What irks me about fondue is that it is supposed to be fun, communal, but really after the first two or three mouthfuls there is not much by way of satisfaction. Really, are fondue eaters okay? They are consuming liquid cheese tediously draped on little morsels of bread, slopping the mixture about the place. It is a painstaking, endless task. The blame lies at the feet of the Swiss, who insist fondue is a main course. But then Switzerland is a country where so much of the money is hidden.
As a starter, it is easier to abide by, because then I can have some meat and potatoes and move from Champagne to Whispering Angel, and then return to the slopes (or the lazy dinner party I have mistakenly come to in the suburbs). Still, I’d rather have no fondue at all.
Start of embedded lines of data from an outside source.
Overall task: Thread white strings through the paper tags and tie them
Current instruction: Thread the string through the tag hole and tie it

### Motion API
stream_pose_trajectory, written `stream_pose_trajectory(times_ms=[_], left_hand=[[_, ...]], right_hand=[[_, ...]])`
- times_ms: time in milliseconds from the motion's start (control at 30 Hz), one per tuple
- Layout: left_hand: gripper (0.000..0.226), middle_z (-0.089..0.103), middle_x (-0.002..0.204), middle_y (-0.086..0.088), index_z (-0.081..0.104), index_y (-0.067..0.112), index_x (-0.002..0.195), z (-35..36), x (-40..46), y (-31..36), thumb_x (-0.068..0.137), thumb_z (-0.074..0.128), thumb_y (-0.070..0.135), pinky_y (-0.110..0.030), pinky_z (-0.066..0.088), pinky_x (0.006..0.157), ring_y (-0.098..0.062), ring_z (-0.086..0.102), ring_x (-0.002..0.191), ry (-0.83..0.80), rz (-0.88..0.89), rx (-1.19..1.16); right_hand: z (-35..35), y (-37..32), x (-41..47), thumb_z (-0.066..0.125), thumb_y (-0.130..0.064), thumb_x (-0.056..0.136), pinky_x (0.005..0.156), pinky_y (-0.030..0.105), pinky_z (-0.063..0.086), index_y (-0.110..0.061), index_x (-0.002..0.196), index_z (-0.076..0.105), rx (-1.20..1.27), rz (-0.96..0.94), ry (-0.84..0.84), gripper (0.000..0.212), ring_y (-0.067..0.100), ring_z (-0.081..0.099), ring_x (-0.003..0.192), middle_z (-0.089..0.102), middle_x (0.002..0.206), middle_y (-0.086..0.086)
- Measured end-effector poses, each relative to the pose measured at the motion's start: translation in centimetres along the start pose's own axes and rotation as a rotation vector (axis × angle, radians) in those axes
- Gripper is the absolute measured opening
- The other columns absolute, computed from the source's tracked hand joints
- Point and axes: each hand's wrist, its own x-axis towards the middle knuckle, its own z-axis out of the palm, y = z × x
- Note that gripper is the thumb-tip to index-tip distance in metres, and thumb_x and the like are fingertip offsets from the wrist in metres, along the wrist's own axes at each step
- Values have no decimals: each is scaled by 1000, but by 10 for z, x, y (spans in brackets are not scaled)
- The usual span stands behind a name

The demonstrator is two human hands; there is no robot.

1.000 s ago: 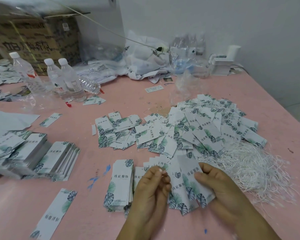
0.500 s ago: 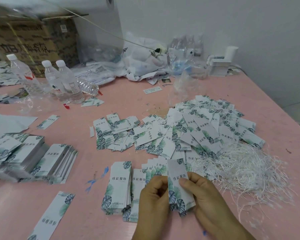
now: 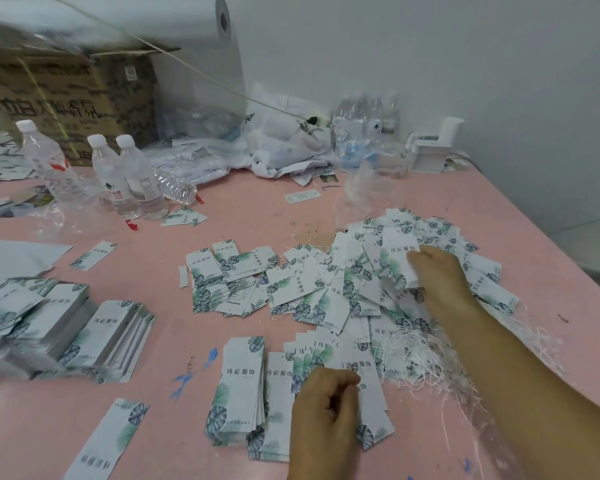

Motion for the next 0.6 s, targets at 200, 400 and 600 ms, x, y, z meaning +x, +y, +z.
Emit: stream_pose_trajectory(times_ms=[200,400,600], left_hand=[[34,62,78,13,71,35,83,0,0,-7,82,64,1,-13,42,57,-5,57,63,19,28,29],[26,62,76,16,70,40,83,4,0,-12,79,61,16,-13,43,57,-3,58,64,15,31,57],[23,62,79,17,69,41,84,5,0,-13,80,59,22,-14,45,59,-3,59,67,-16,17,56]], right_hand=[[12,13,40,61,-29,93,60,32,41,-23,86,56,-733,-218,126,11,23,50,64,53,82,1],[10,23,43,59,-31,92,60,27,38,-25,101,63,-691,-253,208,12,19,55,72,54,110,2],[4,30,37,53,-20,97,74,29,46,-18,121,65,-707,-307,65,27,19,57,85,54,123,8]])
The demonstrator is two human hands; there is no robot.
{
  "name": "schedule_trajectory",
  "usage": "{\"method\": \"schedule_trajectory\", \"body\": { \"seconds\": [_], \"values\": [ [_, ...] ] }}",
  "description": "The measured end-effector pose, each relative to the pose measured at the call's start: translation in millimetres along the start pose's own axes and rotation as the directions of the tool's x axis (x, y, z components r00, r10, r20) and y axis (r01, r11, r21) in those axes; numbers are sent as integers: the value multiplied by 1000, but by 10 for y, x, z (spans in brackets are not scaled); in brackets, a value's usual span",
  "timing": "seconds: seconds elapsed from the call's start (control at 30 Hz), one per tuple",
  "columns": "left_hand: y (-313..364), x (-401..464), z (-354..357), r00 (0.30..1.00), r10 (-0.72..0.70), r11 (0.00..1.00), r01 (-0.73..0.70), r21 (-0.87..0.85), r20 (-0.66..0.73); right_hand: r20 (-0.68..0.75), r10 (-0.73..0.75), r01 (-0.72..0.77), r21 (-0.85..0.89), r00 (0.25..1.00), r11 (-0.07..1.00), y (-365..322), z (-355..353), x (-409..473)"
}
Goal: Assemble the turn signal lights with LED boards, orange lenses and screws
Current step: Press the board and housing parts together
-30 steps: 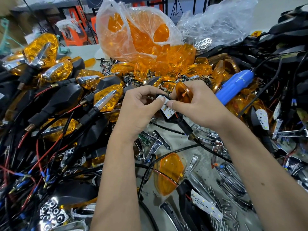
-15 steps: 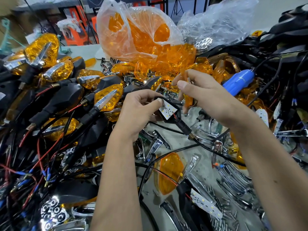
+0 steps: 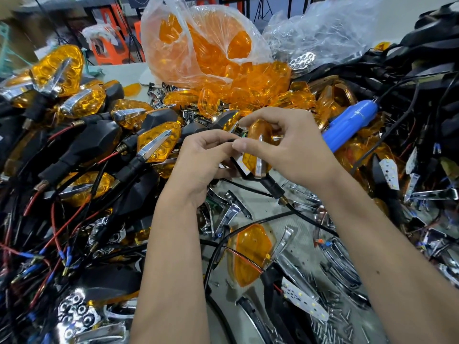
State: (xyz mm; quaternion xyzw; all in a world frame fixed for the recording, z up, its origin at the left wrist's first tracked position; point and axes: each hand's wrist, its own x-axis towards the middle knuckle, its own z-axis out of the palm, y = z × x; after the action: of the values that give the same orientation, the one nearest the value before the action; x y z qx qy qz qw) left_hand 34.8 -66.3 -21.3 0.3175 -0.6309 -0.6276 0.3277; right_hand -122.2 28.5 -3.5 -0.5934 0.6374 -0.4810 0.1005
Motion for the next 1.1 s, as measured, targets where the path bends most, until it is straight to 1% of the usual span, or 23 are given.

Even at its best, it’s still nothing more than a salty, one-dimensional soup, one with both the temperature and texture of sloppy tar poured onto the bonnet of an overheating Skoda.
These cauldrons of excess and expense offer promise, but I defy anyone who has ever tucked in to tell me they haven’t lost bread in its deep, dark recesses, bread which proceeds to disintegrate and thicken proceedings. Ham or chicken too, or pieces of veg, each one floating in a curdled, mountainous nightmare. Sometimes I wonder: what else might be in there?
Really, are fondue eaters okay? They are consuming liquid cheese tediously draped on little morsels of bread, slopping the mixture about the place
Word is that losing a piece of bread in the caquelon — as the cooking vessel is known — is penalized on the slopes by the buying of a round of drinks, singing an embarrassing song, or running around in the snow, naked. I would not enjoy running about in the nude after so much heavy dining. “Please, my Swiss friends, I am bloated beyond measure.”
Fondue is skiing food and so it is not a question of calories. It is not even a question of cheese. Bring me cured meats, potatoes bathing in silken Raclette and oozing Reblochonnade; let me order tartiflette by the truckload and various gratins. Cover everything in truffle. Do this all the while topping up my glass. I intend to slide down a black run before falling down.
But read the concise list of dishes above and then pitch them against fondue. I mean, Christ, how monotonous it is compared to a heaving bowl of crozets, tempered by salad, tidily supporting a selection of charcuterie.
I want to say that the cheeses classically used in fondue — Gruyere with the likes of Vacherin Fribourgeois, Appenzeller, Emmentaler — are each one of them powerful and superb. With strong wines and garlic, their extraordinary nature is nurtured well. But it is not the parts of fondue that are trifling, it is the sum: Alpine dining can, and does, so much better. But fondue? It’s nothing but a hot mess.